Repeat the listing that follows character for character, omitting images.

**COLLECTED MATERIAL:**
--*--
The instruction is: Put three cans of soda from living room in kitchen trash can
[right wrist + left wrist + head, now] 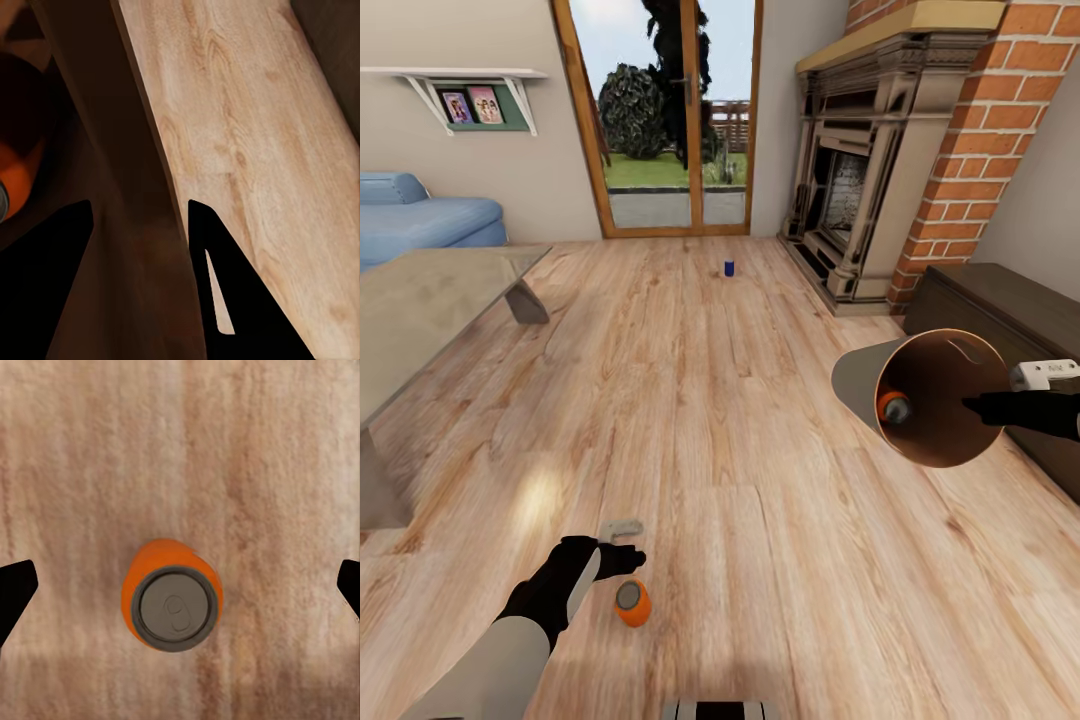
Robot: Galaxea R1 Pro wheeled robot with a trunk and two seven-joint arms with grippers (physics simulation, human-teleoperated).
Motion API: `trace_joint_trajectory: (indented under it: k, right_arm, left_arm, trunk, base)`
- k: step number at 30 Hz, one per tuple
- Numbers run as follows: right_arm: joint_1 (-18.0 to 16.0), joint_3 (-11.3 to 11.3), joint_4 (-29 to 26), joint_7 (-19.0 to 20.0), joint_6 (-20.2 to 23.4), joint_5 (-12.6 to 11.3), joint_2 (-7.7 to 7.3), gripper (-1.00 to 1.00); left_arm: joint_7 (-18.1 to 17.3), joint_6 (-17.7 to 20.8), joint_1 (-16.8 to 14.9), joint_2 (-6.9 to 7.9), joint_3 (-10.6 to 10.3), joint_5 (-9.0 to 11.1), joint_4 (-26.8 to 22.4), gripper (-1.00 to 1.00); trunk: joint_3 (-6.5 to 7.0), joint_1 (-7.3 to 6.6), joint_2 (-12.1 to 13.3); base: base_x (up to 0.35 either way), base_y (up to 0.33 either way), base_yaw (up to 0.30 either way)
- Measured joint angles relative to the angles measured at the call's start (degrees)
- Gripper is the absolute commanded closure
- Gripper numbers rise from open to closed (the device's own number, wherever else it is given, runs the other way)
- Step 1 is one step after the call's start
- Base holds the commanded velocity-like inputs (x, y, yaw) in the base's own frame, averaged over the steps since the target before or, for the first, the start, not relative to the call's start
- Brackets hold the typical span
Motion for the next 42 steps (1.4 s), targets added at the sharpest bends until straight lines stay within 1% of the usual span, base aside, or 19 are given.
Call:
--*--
**RESULT OF THIS TASK:**
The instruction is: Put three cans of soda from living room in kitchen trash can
[right wrist + left wrist + head, now] 
Robot: Galaxea R1 Pro wheeled robot with a trunk and two seven-joint arms with grippers (physics simulation, human-teleoperated).
Motion API: `trace_joint_trajectory: (indented under it: k, right_arm, left_arm, trunk, base)`
- k: step number at 30 Hz, one per tuple
- Numbers run as follows: right_arm: joint_1 (-18.0 to 16.0), joint_3 (-11.3 to 11.3), joint_4 (-29 to 26), joint_7 (-19.0 to 20.0), joint_6 (-20.2 to 23.4), joint_5 (-12.6 to 11.3), joint_2 (-7.7 to 7.3), gripper (-1.00 to 1.00); left_arm: joint_7 (-18.1 to 17.3), joint_6 (-17.7 to 20.8), joint_1 (-16.8 to 14.9), joint_2 (-6.9 to 7.9), joint_3 (-10.6 to 10.3), joint_5 (-9.0 to 11.1), joint_4 (-26.8 to 22.4), gripper (-1.00 to 1.00); trunk: joint_3 (-6.5 to 7.0), joint_1 (-7.3 to 6.6), joint_2 (-12.1 to 13.3); base: base_x (up to 0.35 either way), base_y (up to 0.33 either way), base_yaw (up to 0.30 either way)
- Measured joint angles relative to the angles measured at the call's start (degrees)
- Gripper is the absolute commanded closure
- Gripper numbers rise from open to closed (the device's own number, wherever else it is given, runs the other way)
- Step 1 is one step after the call's start
- Base holds the commanded velocity-like inputs (x, y, yaw) in the base's own frame, averaged over the steps since the target before or, for the first, the start, not relative to the call's start
- Brackets hold the typical span
Motion for the next 42 steps (1.4 s), targets added at the sharpest bends until straight lines stay within 1% of the usual span, base aside, or 19 are given.
Call:

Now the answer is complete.